Host ID: 357
A bit of background on virtualenvwrapper
Or, Linux processes, the process environment and the shell.
Hi, I'm bjb. I've been using Linux for wow, 20 years now.
knox gave a nice podcast on virtualenvwrapper - it was timely for me, I was just trying to use it the other day and not finding all the bits and pieces. So thank you for collecting that info in one place.
knox asked why virtualenvwrapper behaves as it does ...
virtualenvwrapper is a combination of bash functions and programs.
To understand how it works you need to know a little bit about bash and Linux.
I know there have been some very good earlier and current! HPR shows on bash. But bash is a huge topic. The man page for it was 3500 lines about 10 years ago ...now it is 4300 plus lines. It has a LOT of functionality, and when you're just trying to get something done, it's overwhelming to look at. So in this HPR episode, I will just answer one or two of knox's questions. It gives me an excuse to make an episode.

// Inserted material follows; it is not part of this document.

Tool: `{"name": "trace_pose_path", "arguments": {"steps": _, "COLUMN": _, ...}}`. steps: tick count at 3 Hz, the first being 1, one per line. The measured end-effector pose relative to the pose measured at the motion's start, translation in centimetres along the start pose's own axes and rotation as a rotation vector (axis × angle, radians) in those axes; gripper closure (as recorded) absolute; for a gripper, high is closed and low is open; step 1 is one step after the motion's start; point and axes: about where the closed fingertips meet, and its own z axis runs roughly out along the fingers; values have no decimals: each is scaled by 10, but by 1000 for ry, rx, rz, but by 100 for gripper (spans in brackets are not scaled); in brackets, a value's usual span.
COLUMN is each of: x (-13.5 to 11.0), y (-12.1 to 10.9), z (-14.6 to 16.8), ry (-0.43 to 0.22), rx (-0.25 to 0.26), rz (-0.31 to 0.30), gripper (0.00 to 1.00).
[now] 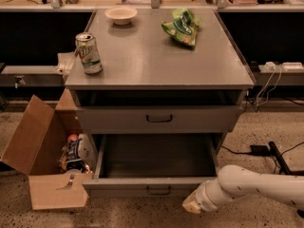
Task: Close middle drawer
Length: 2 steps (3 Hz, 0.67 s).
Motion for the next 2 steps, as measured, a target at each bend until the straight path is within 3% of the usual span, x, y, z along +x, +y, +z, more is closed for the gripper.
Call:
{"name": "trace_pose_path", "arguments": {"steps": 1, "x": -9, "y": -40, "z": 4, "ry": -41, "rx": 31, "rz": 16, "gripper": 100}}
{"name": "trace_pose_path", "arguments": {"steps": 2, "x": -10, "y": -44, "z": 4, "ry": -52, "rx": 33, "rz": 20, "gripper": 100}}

Also I'm not going to go too deep into the description. In order to keep the podcast short and to-the-point, I'm just going to cover what is needed. There is lots more depth - there are several shells you could use and I'm only going to talk about bash; at startup bash can read more than just the files I mention in this podcast ... I'm just not going to cover all the possibilities. That's what the over 4300 line man page is for : -). If you have questions, ask them in the comments, or make your own podcast and ask them! Maybe you'll get some answers - either from me or from another HPR community member.
environment for processes
A program that has no inputs is not flexible or powerful. As a simple example, a program that displays the results of a hard-coded search is certainly useful if you want to know about that hard-coded search term. But a program that can search for a term that you specify at run time is so much more useful. You do not have to recompile the program to change the search term.
Programs can receive inputs in several ways.
On Linux and other unix-like OSs, a program can be run with arguments, read and write to file descriptors (and that includes standard in, standard out and standard error), they can receive signals - and they have another input: the "environment". That is a bunch of key-value pairs that are made available to the program when it starts. Some examples of environment variables are PATH, HOME, EDITOR and PAGER. The name of the environment variable, 'PAGER', is the key, and the thing on the other side of the equals sign, like 'less', is the value - the pair make up a key-value entry in the environment.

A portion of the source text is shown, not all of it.